Evidence that virus-infected cells produce a substance that can regulate the lysis-lysogeny decision came from the observation that conditioned medium from Bacillus subtilis infected with the bacteriophage phi3T – prepared so that is was virus and cell free – protects cells from lysis. The protective component is destroyed by digestion with a proteinase and hence is a protein. Conditioned medium not only inhibits cell lysis, but increases lysogeny, measured by integration of viral DNA into the bacterial genome.
Examination of the genome sequence of phage phi3T suggested that a six amino acid peptide, Ser-Ala-Ile-Arg-Gly-Ala, was the component in conditioned medium that regulates the lytic-lysogenic decision. Addition of the synthetic peptide to infected cells decreased lysis. The levels of this peptide increase during each cycle of phage infection of the Bacillus host.
The authors call the communication peptide ‘arbitrium’ from the Latin word meaning ‘decision’. The gene encoding the peptide is aimP.

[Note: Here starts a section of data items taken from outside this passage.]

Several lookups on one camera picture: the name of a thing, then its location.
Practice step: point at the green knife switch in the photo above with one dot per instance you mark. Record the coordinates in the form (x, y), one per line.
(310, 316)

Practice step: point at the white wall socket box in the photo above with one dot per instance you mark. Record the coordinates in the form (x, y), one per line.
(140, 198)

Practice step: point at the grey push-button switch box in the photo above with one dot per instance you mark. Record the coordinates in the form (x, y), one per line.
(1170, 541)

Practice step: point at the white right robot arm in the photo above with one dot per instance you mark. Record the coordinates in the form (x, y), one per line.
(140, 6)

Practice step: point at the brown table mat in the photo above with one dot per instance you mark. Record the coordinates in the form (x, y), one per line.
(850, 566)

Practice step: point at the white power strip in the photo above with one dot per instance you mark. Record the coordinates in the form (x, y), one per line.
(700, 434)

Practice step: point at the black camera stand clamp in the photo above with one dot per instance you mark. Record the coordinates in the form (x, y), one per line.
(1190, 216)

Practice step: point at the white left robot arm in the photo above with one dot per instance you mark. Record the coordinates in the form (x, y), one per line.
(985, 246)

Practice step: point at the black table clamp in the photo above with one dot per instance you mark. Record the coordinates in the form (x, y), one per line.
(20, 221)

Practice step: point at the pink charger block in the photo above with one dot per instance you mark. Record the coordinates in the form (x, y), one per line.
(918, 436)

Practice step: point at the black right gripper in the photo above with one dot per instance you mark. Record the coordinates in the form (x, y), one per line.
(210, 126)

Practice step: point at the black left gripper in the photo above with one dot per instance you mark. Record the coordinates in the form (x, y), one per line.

AimP appears to work by entering the bacterium through a transporter protein and binding a protein in the bacterial cell called AimR. The AimR protein in turn binds a sequence in the bacterial genome called aimX. When AimR is bound by the peptide, it cannot bind aimX and lysogeny occurs. In the absence of peptide, AimR binds aimX and lysis proceeds. The product of the aimX gene appears to be a regulatory RNA, but how it promotes lysis is not known.
Different phages of B. subtilis also encode peptides that regulate the lysis-lysogeny decision in a phage-specific manner.
These findings describe a viral communication system that determines whether a bacterial host is lysed or lysogenized. When viruses initially infect a host, the result is lysis because levels of peptide are low. After several cycles of infection the AimP concentrations increase, and upon entry of the peptide into bacteria they lead to lysogeny.
The authors of this work suggest that the arbitrium system is a way for the virus to sense the amount of previous infections to decide whether lysis or lysogeny should occur. If many previous infections have taken place, the host population could be too low to support lytic replication, hence lysogeny occurs. Because lysogens can divide, the bacterial population can be restored to a level that can sustain virus infection.
Of course, the virus particle cannot sense anything – it is a bacterial protein that binds AimP and another bacterial gene that controls lysis. In other words, the virus-infected cell, not the virus, can sense the amount of previous infections.
It should be straightforward to search the genome sequences of phages that infect other bacteria to determine if such a communication system is widespread. More interesting is whether viruses that infect eukaryotes also have communication systems that guide decisions about lytic versus non-lytic or latent infection.